### Exercise requirements
Below is a block of entries; repeat exactly the lines starting at the line that contains "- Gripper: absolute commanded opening" and ending at the line that contains "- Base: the", both included.

[Records from a collection]
"""
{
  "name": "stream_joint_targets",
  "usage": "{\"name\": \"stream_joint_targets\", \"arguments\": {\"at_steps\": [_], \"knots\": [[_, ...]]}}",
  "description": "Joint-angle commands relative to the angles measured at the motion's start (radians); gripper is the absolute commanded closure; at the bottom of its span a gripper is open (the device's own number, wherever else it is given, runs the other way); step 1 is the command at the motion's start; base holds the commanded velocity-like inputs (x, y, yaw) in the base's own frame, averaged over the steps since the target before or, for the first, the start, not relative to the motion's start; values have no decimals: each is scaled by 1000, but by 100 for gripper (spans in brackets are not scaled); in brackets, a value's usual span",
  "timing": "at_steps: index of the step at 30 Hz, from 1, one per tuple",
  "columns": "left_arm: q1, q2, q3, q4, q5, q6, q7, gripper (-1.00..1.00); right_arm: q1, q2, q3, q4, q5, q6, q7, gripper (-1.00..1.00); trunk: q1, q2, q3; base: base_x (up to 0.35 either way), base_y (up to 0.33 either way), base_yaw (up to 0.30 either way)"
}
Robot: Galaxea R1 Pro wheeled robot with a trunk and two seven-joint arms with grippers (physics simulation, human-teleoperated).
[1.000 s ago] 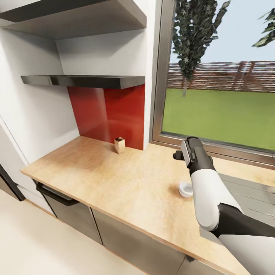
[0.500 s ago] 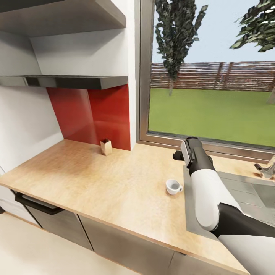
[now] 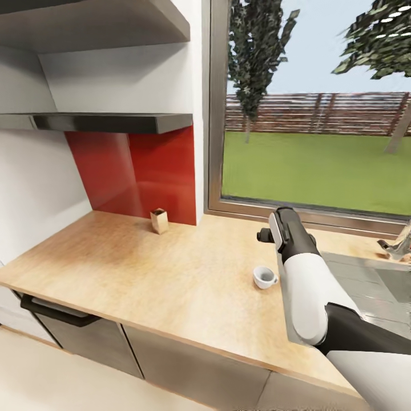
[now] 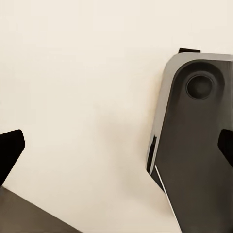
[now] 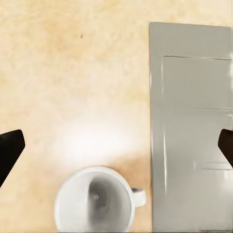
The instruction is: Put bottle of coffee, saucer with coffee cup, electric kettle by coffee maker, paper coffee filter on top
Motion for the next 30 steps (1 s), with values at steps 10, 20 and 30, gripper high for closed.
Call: {"name": "stream_joint_targets", "arguments": {"at_steps": [10,20,30], "knots": [[0,1,-10,-2,6,0,4,-100,1,0,-5,52,6,3,3,-100,1,-2,-2,0,142,-91],[0,0,-10,-1,5,-1,4,-100,3,-13,-7,64,6,3,3,-100,1,-2,-2,0,5,-3],[1,1,-9,1,5,-1,4,-100,7,-47,-7,79,6,3,3,-100,1,-2,-2,0,0,0]]}}
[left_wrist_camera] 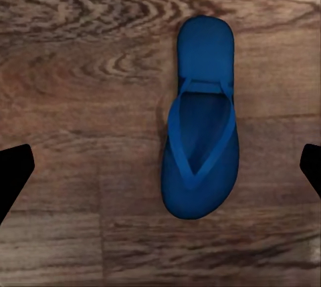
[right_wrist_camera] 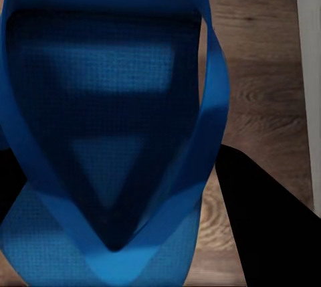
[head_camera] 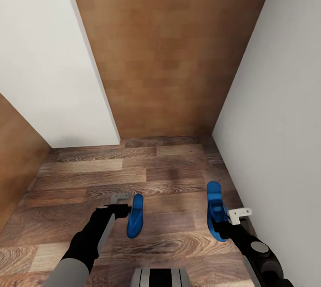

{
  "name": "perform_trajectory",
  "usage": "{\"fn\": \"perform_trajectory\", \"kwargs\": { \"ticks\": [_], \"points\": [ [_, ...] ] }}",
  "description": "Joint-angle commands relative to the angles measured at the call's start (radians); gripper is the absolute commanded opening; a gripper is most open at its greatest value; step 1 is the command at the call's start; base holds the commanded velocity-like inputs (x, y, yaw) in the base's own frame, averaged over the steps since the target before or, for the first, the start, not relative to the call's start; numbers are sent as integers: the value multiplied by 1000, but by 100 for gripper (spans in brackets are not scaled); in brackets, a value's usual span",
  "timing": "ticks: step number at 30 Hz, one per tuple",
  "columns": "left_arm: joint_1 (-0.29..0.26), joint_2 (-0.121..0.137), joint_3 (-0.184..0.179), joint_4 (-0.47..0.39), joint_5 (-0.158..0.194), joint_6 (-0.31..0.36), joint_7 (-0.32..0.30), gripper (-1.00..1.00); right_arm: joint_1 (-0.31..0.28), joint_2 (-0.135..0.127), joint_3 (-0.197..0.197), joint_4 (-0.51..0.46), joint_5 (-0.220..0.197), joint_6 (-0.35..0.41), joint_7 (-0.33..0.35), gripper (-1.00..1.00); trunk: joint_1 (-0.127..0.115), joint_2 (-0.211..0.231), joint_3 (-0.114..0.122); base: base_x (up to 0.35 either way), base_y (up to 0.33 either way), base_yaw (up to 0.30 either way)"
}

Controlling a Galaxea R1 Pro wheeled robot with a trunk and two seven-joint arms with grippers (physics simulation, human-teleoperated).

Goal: In the bedroom, move the book from the bed onto either nightstand, and place the two sandals side by side next to the bed.

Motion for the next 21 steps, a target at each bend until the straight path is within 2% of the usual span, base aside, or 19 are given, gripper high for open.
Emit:
{"fn": "perform_trajectory", "kwargs": {
  "ticks": [1,7,14,21],
  "points": [
    [0,0,0,-1,2,6,5,100,-1,-1,2,-1,0,6,-2,-100,0,-1,-5,0,0,0],
    [0,-1,1,-11,3,14,5,100,-1,-1,2,-1,0,6,-2,-100,3,-2,-28,0,0,0],
    [0,-2,0,-105,5,150,4,100,-1,-1,1,-1,0,6,-2,-100,6,-4,-55,0,0,0],
    [-3,-6,-5,-116,6,171,5,100,-1,1,1,-1,2,6,-3,-100,9,-5,-82,0,0,0]
  ]
}}
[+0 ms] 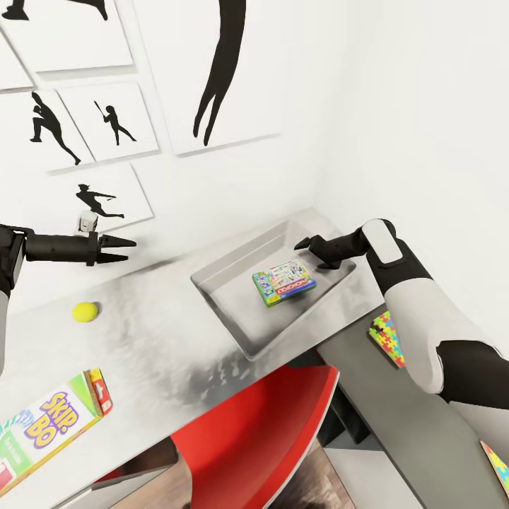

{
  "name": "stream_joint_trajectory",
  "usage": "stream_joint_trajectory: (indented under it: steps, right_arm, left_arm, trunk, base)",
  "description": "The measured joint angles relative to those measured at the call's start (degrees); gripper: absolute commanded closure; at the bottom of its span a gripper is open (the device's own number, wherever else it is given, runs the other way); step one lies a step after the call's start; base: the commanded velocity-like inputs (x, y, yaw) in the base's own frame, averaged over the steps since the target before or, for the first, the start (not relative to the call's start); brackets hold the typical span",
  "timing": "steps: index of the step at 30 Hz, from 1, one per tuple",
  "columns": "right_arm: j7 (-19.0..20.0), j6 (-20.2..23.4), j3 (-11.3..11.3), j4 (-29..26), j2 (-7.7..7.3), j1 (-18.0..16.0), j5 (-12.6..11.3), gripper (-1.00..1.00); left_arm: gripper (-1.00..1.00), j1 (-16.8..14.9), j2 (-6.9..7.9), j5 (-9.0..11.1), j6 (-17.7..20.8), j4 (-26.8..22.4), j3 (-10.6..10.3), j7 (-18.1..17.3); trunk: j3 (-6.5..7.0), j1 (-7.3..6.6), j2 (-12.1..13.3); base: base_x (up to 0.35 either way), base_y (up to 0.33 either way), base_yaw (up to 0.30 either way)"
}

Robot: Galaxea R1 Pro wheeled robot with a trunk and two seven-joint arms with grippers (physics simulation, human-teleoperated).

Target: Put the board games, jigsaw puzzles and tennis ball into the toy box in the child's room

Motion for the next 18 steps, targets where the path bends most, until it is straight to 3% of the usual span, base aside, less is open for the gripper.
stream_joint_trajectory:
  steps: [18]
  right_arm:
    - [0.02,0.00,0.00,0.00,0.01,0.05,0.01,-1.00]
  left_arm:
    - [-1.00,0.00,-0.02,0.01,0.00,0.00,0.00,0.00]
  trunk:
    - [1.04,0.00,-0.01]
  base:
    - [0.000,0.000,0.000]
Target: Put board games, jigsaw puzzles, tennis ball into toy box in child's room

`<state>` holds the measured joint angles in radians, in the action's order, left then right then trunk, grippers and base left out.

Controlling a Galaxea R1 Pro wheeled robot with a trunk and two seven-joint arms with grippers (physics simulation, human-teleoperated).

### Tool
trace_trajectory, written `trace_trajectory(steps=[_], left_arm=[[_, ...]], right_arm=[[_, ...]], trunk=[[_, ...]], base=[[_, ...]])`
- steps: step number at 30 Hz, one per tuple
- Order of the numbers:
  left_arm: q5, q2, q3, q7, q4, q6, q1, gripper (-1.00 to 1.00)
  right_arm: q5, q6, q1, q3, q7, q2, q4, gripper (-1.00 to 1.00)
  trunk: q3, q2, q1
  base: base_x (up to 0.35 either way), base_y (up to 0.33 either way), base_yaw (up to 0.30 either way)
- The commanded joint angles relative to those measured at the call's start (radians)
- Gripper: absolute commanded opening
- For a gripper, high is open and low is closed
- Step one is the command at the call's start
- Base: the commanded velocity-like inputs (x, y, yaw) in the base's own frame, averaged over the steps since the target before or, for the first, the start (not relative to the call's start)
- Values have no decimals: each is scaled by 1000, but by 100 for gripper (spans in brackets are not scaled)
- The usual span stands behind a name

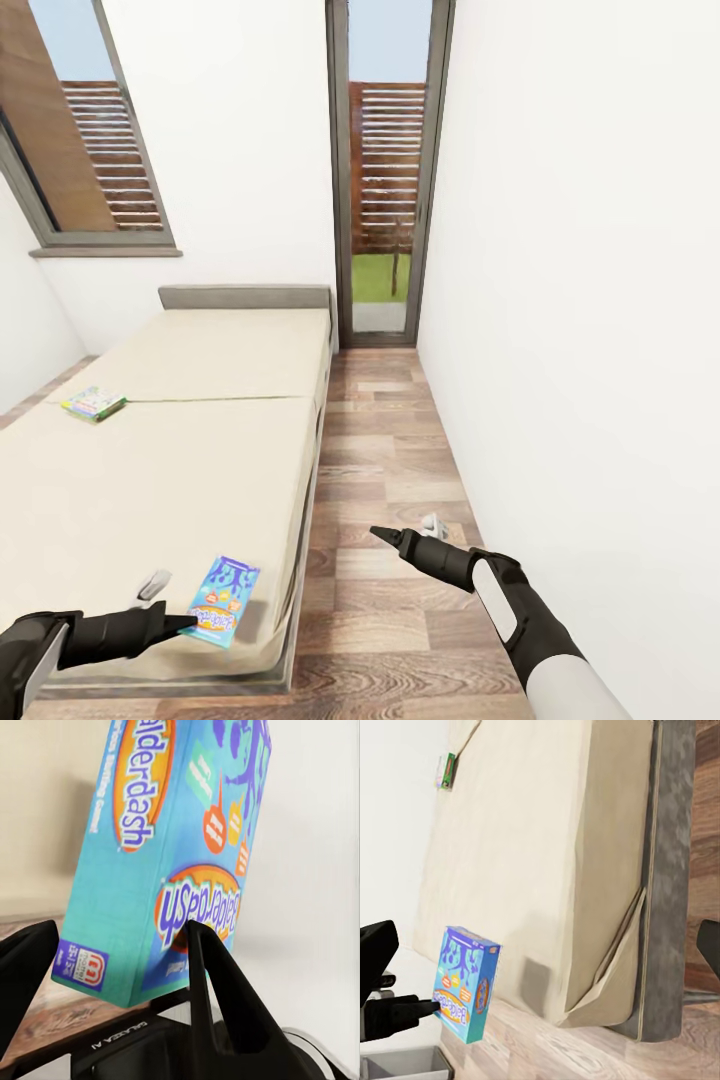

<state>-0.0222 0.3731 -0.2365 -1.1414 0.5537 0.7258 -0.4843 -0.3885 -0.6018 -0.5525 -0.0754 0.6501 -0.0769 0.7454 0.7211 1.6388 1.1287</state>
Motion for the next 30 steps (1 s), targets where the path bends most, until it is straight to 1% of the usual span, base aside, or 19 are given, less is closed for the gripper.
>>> trace_trajectory(steps=[1, 7, 9, 12, 14, 17, 19, 20, 22, 26, 30], left_arm=[[-1, 0, -1, -4, 0, 9, 0, -100], [-6, 6, -3, -14, 29, 26, 0, -100], [-7, 8, -5, -29, 43, 42, 0, -100], [-7, 15, -7, -67, 64, 68, 0, -100], [-7, 29, -8, -106, 86, 85, -1, -100], [-7, 59, -9, -173, 120, 109, -2, -100], [-6, 70, -9, -198, 128, 118, -7, -100], [-6, 86, -8, -234, 134, 130, -20, -100], [-4, 98, -8, -264, 138, 138, -36, -100], [-1, 113, -8, -295, 139, 144, -50, -100], [-1, 118, -7, -304, 140, 146, -54, -100]], right_arm=[[-3, -7, 0, -4, 2, -1, 0, 100], [-3, -7, -1, -4, 2, 0, 0, 100], [-3, -7, 0, -4, 2, 0, 0, 100], [-3, -7, 0, -4, 2, 1, 0, 100], [-3, -7, 0, -4, 2, 3, 0, 100], [-4, -7, 0, -4, 3, 4, 1, 100], [-4, -7, 0, -4, 3, 3, 1, 100], [-4, -2, 0, -4, 2, -1, 1, 100], [-4, 5, 0, -4, 2, -4, 2, 100], [-3, 10, 0, -4, 2, -7, 2, 100], [-4, 13, 0, -4, 2, -8, 2, 100]], trunk=[[-2, -7, -4], [-21, -49, -27], [-27, -63, -35], [-37, -84, -46], [-43, -98, -54], [-52, -119, -65], [-59, -133, -73], [-62, -140, -77], [-68, -154, -85], [-81, -182, -100], [-93, -210, -115]], base=[[0, 0, 0], [0, 0, 0], [0, 0, 0], [0, 0, 0], [0, 0, 0], [0, 0, 0], [0, 0, 0], [0, 0, 0], [0, 0, 0], [-19, 0, 0], [-202, 0, 0]])
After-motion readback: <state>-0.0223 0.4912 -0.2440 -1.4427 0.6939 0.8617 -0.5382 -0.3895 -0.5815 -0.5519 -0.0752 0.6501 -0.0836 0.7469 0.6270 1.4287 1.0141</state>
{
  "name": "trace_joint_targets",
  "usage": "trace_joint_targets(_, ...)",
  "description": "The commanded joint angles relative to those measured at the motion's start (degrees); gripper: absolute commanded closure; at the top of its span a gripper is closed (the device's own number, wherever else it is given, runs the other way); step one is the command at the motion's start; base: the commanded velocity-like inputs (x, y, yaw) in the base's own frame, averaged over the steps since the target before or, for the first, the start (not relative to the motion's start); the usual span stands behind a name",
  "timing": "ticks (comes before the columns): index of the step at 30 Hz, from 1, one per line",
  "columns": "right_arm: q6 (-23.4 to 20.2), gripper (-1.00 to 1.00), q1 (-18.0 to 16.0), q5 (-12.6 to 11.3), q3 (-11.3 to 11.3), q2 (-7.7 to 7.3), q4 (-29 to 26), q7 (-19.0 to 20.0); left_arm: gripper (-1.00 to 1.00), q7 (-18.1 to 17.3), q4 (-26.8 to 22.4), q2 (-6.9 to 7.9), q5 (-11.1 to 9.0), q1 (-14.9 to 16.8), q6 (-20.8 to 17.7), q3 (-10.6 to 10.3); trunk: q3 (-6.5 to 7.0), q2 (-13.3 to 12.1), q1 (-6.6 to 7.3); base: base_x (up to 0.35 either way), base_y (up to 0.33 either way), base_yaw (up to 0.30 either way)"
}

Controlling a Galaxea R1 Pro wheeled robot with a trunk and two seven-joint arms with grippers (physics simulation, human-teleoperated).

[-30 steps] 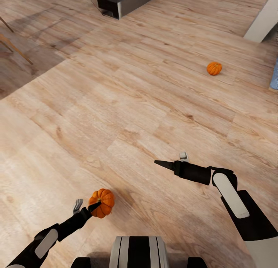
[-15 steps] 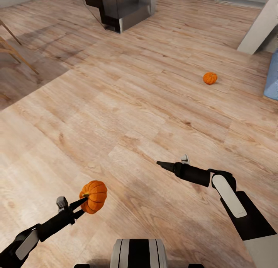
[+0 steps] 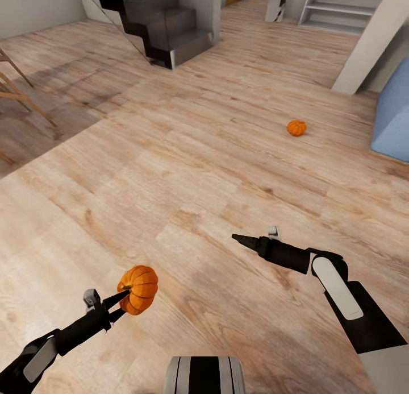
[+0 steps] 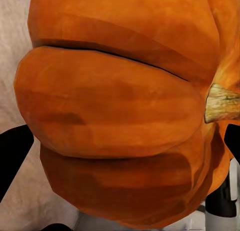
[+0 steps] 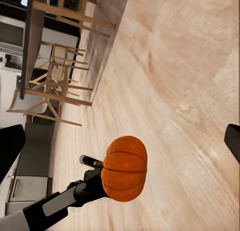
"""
### Response below
- Gripper: absolute commanded opening
- For a gripper, high is open and low is closed
- Step one is the command at the call's start
- Base: the commanded velocity-like inputs (x, y, yaw) in the base's own frame, averaged over the steps since the target before or, for the first, the start (not relative to the call's start)

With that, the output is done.